Organic materials, known for their high suitability for flexibility and stretchability, offer a wide range of potential applications, including skin electronics and wearable devices60. The dual-mode device was fabricated using organic components (DNTT, Parylene, and pBDDA) to ensure stable operation when integrated onto a business card. Thus, we investigated its performance under the applied mechanical strain to evaluate the viability for flexible optoelectronics (Supplementary Fig. 7). Figure 4c outlines the comprehensive process of the bending test, which evaluates both the mechanical durability and ambient stability of the device. Initially, the memory and synaptic characteristics of the dual-mode device were examined in the pre-bending state, 133 days after device fabrication. The device was then subjected to 500 bending cycles using a cylindrical bar with a bending radius of 12.5 mm. We measured the memory and synaptic characteristics after 10, 50, 100, 300, and 500 cycles to assess the consistency of the device performance throughout the bending experiment. The memory operation showed stable behavior, and memory windows and memory ratios measured at VG of 0 V remained reliable after 500 bending cycles (Fig. 4d, e). Memory ratio was calculated by the following equation:
$$M{emory\; ratio}\left(A{\cdot A}^{-1}\right)={I}_{p}-{I}_{i}$$
(4)
where \({I}_{p}\) and \({I}_{i}\) refer to the ID values corresponding to the pre-defined VG value of 0 V in the P-state and I-state, respectively. In the retention characteristics, the clearly distinguishable P- and I-states were preserved even after 500 bending cycles over 600 s, indicating that the device composed of the organic materials (pBDDA, Parylene, and DNTT) are well-suited for flexible optoelectronics (Fig. 4f). Additionally, the synaptic characteristics under cyclic mechanical deformation were analyzed, where reliable potentiation–depression curves were obtained, as shown in Fig. 4g. To further support the mechanical deformability of our device, fingerprint recognition simulation was performed in the same manner. Supplementary Fig. 8 shows that similar accuracies were maintained under the bending cycles with reliable recognition of fingerprint images where the average accuracies in pre-bending state and after 500 cycles were 89% and 85%, respectively.

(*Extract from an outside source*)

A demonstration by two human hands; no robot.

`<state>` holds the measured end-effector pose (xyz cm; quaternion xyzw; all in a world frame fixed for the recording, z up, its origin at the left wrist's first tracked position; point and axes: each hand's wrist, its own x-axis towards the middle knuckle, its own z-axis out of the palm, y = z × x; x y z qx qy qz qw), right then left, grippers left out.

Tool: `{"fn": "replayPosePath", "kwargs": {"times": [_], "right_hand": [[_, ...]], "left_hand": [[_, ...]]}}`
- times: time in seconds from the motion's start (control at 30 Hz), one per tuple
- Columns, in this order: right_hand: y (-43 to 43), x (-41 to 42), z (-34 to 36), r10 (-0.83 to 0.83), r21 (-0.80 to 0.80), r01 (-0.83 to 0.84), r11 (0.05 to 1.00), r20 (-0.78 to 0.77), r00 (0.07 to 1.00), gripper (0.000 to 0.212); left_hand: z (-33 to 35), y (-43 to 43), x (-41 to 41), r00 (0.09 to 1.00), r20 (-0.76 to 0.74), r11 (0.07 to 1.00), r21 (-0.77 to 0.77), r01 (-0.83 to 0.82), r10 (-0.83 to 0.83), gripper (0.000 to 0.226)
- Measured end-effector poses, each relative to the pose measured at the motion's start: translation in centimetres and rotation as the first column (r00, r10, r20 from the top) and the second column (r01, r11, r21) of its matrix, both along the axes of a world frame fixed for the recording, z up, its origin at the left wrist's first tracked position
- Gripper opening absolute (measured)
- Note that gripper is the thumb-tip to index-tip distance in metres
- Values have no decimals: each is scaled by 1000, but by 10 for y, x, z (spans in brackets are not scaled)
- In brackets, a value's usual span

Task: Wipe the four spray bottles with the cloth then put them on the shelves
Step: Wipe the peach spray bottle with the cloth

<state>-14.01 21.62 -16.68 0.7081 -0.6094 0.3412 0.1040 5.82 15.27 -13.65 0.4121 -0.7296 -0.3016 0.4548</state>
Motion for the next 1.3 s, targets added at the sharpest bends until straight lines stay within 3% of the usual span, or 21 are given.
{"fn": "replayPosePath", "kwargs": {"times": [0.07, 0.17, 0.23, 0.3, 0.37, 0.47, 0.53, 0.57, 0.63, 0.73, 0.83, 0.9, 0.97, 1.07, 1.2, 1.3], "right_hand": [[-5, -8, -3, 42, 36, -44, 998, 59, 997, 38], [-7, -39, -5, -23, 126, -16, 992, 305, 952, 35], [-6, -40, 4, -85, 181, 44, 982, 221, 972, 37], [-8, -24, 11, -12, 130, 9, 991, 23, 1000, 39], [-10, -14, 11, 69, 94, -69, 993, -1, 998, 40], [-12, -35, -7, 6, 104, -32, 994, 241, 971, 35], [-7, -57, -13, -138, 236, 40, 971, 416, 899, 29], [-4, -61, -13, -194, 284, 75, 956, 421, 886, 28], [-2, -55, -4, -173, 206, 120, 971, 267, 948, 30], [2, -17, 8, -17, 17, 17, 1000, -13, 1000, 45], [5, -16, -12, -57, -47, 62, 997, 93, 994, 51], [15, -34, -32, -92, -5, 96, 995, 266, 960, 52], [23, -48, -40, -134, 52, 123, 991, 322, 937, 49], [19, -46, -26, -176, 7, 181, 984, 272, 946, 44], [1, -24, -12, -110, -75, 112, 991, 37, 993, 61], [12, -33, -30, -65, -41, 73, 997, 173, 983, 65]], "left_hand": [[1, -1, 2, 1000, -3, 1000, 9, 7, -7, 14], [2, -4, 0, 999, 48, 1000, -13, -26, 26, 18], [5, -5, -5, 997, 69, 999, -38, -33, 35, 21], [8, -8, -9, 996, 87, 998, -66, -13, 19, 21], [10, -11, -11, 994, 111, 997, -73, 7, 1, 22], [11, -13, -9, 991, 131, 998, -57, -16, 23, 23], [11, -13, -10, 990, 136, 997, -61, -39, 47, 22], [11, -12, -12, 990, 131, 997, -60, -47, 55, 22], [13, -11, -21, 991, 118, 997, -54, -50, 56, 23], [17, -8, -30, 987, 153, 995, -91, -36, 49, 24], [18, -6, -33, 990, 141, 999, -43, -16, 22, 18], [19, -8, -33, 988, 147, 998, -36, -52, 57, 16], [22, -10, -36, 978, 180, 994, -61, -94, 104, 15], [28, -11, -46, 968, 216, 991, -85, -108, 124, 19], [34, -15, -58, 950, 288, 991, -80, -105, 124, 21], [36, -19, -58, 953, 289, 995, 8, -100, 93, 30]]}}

This slight degradation in accuracy can be attributed to variations in the potentiation–depression curves under identical stimulation, resulting from changes in charge trapping and detrapping dynamics induced by repeated mechanical strain. The confusion matrices also exhibited reliable potential for ID recognition on a business card, confirming consistent ability of the device to classify fingerprint images under mechanical stress (Supplementary Fig. 9).